Work required:
Repeat word for word every line of the data below, from the first through the line containing "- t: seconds", and stop there.
Extracted material: Begin
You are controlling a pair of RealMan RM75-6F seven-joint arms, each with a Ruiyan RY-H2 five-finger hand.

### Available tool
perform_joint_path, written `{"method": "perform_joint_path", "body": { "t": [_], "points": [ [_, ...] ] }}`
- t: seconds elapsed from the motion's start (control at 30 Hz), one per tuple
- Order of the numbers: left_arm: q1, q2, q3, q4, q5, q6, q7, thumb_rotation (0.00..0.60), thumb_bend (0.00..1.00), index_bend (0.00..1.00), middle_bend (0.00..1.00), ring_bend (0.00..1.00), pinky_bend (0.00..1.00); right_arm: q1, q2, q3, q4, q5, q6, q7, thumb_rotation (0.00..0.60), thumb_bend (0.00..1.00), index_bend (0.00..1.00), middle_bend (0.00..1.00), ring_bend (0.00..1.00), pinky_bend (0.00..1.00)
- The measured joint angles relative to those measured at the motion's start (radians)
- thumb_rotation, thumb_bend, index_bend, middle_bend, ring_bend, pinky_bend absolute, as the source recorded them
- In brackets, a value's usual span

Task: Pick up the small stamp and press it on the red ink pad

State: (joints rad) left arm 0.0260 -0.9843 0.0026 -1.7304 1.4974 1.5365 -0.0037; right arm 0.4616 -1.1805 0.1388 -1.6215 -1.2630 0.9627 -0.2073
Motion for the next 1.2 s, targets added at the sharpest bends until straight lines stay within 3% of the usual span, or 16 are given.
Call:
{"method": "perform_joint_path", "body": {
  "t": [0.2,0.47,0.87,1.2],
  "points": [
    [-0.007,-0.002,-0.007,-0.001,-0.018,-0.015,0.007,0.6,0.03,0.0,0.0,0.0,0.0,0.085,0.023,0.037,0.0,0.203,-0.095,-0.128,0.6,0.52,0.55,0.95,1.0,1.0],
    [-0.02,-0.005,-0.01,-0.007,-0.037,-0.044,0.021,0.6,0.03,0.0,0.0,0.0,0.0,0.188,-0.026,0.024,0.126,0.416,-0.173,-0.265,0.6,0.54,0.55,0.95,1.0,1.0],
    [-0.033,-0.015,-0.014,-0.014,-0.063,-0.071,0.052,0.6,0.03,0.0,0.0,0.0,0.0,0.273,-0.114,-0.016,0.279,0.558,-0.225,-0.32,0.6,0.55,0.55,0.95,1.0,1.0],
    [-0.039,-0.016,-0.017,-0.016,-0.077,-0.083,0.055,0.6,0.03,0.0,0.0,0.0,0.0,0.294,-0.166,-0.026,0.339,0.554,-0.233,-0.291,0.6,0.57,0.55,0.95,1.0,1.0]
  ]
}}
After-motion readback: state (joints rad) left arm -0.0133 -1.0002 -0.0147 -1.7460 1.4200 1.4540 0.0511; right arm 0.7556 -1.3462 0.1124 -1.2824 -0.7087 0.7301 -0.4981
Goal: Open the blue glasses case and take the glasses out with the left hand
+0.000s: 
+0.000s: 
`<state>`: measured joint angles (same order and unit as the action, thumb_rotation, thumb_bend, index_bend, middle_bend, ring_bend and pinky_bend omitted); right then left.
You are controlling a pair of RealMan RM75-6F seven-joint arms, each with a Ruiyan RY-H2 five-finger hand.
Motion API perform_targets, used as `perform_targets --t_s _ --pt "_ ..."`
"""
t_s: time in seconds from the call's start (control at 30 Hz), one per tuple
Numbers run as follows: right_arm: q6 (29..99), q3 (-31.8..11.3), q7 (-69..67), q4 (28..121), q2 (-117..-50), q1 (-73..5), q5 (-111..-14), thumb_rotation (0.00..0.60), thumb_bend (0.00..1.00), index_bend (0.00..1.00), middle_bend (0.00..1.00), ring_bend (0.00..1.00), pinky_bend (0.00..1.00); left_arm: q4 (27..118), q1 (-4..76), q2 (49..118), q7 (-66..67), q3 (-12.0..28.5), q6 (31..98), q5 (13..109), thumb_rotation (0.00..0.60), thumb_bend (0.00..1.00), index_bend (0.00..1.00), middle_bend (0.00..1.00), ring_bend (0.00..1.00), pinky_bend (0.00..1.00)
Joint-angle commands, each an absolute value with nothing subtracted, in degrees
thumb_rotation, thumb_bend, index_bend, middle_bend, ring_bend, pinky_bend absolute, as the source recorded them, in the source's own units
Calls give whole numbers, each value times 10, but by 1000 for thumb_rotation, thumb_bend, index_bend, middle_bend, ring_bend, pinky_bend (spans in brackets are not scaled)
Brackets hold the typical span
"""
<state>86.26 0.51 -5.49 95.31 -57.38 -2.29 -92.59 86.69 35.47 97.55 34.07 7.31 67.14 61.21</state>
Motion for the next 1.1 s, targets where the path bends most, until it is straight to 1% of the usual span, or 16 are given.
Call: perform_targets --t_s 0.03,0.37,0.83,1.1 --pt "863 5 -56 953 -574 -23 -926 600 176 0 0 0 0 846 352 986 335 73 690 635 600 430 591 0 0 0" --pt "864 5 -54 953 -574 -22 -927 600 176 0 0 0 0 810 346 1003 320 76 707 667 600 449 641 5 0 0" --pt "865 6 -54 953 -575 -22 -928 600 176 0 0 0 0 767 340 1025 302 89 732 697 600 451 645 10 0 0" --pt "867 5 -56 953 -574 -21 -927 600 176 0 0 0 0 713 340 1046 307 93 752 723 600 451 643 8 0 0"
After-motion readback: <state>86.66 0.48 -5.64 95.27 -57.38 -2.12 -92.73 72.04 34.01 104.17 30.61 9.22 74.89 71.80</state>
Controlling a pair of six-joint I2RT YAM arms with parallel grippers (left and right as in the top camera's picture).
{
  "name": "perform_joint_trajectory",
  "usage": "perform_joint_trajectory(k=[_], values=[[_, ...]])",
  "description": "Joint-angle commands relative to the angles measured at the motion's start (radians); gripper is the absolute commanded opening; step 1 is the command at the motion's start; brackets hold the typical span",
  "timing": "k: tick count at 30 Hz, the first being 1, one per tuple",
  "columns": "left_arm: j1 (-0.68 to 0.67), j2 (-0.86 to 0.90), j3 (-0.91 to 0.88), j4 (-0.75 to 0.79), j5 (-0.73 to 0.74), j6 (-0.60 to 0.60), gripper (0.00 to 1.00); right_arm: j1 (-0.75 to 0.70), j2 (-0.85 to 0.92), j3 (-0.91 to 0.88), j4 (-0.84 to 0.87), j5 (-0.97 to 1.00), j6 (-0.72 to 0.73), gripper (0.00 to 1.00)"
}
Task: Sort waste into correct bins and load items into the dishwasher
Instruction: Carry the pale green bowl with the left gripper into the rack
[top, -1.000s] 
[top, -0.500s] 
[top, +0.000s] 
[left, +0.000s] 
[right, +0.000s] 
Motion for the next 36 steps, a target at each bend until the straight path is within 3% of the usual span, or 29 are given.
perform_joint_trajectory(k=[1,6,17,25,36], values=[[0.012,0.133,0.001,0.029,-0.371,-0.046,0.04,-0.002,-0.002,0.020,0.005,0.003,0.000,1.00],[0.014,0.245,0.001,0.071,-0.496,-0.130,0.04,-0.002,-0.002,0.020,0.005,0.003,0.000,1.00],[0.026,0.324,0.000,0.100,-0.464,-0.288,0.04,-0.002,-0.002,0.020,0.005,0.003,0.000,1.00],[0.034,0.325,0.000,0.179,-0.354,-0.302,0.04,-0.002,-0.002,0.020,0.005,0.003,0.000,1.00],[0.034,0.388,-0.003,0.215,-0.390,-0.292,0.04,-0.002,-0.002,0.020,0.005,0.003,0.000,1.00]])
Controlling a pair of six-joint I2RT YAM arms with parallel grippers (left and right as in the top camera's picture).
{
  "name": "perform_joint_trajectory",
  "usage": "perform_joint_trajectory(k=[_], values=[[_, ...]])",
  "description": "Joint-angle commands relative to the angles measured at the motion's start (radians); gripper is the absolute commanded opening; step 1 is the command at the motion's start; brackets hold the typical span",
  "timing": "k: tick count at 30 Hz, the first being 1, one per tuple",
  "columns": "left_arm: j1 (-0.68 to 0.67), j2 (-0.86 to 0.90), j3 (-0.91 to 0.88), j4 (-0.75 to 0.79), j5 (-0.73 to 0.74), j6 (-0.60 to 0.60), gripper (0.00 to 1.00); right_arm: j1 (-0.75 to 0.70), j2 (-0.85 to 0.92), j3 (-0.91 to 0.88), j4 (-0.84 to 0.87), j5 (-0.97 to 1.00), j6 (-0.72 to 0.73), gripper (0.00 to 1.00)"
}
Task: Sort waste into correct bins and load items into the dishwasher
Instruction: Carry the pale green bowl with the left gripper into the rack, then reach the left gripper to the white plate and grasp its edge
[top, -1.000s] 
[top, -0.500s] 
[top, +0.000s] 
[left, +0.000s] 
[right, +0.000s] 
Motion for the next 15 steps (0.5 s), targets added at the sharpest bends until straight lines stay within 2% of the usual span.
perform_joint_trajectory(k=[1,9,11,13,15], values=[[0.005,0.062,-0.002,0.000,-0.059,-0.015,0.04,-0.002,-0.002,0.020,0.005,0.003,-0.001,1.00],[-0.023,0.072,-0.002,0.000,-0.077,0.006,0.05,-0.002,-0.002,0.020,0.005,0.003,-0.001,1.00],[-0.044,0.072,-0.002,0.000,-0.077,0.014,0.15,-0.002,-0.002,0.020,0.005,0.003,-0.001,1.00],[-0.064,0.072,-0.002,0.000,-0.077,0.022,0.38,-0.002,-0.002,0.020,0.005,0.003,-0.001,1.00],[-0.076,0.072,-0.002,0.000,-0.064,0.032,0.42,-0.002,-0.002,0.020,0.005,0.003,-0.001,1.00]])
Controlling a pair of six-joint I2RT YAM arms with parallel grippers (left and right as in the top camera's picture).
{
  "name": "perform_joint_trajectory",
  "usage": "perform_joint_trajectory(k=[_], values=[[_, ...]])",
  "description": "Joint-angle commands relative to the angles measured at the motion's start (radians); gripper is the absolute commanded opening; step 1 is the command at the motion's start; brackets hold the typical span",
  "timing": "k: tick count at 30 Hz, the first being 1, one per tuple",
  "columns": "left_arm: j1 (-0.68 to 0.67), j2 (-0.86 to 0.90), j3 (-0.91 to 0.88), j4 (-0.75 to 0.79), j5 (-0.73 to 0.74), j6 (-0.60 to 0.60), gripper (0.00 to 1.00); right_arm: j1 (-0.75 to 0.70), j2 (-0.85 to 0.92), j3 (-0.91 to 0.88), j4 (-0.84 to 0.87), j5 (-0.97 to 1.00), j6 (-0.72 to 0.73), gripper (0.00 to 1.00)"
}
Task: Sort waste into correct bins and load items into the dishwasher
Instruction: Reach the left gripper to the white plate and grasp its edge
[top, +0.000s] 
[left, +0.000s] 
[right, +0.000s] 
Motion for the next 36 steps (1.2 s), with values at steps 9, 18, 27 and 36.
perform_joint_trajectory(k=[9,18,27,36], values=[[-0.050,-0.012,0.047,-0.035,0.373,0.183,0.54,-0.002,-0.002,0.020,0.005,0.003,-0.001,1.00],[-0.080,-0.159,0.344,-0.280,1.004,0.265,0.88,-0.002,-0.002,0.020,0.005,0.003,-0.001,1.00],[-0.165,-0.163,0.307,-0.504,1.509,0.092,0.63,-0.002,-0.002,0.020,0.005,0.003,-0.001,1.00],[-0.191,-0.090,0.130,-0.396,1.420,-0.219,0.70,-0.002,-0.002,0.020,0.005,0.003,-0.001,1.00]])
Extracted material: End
Solution for this exercise:
You are controlling a pair of RealMan RM75-6F seven-joint arms, each with a Ruiyan RY-H2 five-finger hand.

### Available tool
perform_joint_path, written `{"method": "perform_joint_path", "body": { "t": [_], "points": [ [_, ...] ] }}`
- t: seconds elapsed from the motion's start (control at 30 Hz), one per tuple

Besides this answer, the exercise requires nothing else.